This article explains and introduces how to create and configure launch.json in VSCode to debug Next.js, enabling breakpoint setting, interactive execution, and REPL.

I’ve been building a SPA SaaS app with React for the past few months, and I found myself stepping into the abyss of SPA-specific page speed issues, API throttling and caching, webpack bundle.js splitting, split chunks, and optimization problems - I was almost in despair.
Then I remembered SSR (Server-Side Rendering), and thought “Let’s try Next.js!” Last week, while refactoring existing code to migrate to Next.js, the issue that inevitably comes up is debugging and breakpoints.
I’ve been debugging Node.js programs for a while, so I was launching debug with npx by writing launch.json like this:
{
"type": "pwa-node",
"request": "launch",
"name": "Nextjs",
"program": "/home/yuis/.nvm/versions/node/v17.9.0/bin/npx",
"args": [
"next",
"dev",
],
"console": "integratedTerminal",
},
Most Node.js programs work with the above if they’re simple, but with Next.js, breakpoints were very slow to start, and there were times when breakpoints worked and times when they didn’t, which was noticeably unstable.
So I did a quick Google search and found that the official documentation mentions debugging with VSCode.
Advanced Features: Debugging | Next.js

There are three configurations there, and the third one worked well:
{
"name": "Next.js: debug full stack",
"type": "node-terminal",
"request": "launch",
"command": "npm run dev",
"console": "integratedTerminal",
"serverReadyAction": {
"pattern": "started server on .+, url: (https?://.+)",
"uriFormat": "%s",
"action": "debugWithChrome"
}
}
I didn’t try the second one that attaches to Chrome for client-side. Client-side JavaScript debugging has React source code with source maps, so you can debug from Chrome’s developer tools. In my experience, doing this in VSCode makes things heavy.
The third configuration above doesn’t have issues with unstable breakpoints, and it starts up whether you reload the page, change the URL route, or insert code before an error, so there’s no stress.
Also, debugging the production environment should probably work the same way if you change npm run dev to npm run start or npx next start.
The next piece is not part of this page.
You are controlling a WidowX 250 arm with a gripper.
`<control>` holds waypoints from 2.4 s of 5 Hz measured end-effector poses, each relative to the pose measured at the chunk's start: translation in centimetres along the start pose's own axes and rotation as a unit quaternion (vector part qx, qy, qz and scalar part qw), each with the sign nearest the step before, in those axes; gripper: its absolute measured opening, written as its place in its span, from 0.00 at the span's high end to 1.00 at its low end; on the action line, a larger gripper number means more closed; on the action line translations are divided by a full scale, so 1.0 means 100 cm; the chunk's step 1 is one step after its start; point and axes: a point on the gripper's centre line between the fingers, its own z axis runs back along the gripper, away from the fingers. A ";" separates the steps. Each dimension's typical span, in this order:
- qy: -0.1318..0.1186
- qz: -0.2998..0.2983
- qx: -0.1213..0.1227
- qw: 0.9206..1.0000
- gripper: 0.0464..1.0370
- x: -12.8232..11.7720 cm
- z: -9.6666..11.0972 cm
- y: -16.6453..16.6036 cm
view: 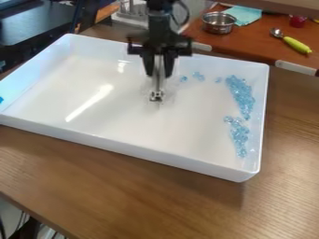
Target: Sweep into pile
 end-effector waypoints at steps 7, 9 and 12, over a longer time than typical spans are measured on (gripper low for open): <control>0.047 -0.068 -0.033 0.996 0.67 -0.025 -0.005 -0.112; 0.012 -0.014 -0.046 0.999 0.67 -0.013 0.045 -0.015; 0.010 -0.045 -0.013 0.999 0.67 -0.027 0.016 0.113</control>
For production environment debugging, automating the build is convenient:
# ./.vscode/launch.json
"preLaunchTask": "build",
# ./.vscode/tasks.json
{
"version": "2.0.0",
"tasks": [
{
"label": "build",
"command": "npm",
"args": [
"run",
"build"
],
"group": "build",
}
]
}
By the way, the VSCode version is 1.64.2. It’s from February 2022, so about 6 months old… Since auto-update is disabled, it gets old before I notice. The debugging instability might be because of that, or maybe not.
However, it’s also common for things to become unstable because of newer versions, so if it’s unstable, try fixing it with the above launch.json and this VSCode version.
Summary
This article explained how to debug Next.js applications in Visual Studio Code (VSCode). Here are the key points:
-
launch.json Configuration: We use the launch.json file to set up debugging. We provided a configuration for debugging Next.js applications. The configuration includes properties such as:
"name": Name of the debug configuration"type": Type of debugging (using “node-terminal”)"request": Type of debug request (specifying “launch”)"command": Command to execute (starting Next.js app with “npm run dev”)"console": Type of debug console (using “integratedTerminal”)
-
Debug Configuration Stability: From multiple debug configurations, we selected one where breakpoints work stably and can enter code before errors. The
"serverReadyAction"configuration is particularly important, used to wait for the server to start before beginning debugging. -
Debugging in Production Environment: We provided build task and debug task configurations for debugging in production. This prepares you for debugging in production as well.
-
VSCode Version: We mentioned that the VSCode version at the time of writing was 1.64.2. Since older versions of VSCode may have more stable debugging, we recommended trying older versions if the latest version is unstable.
Using these configurations and approaches, you can debug Next.js applications in VSCode stably and effectively.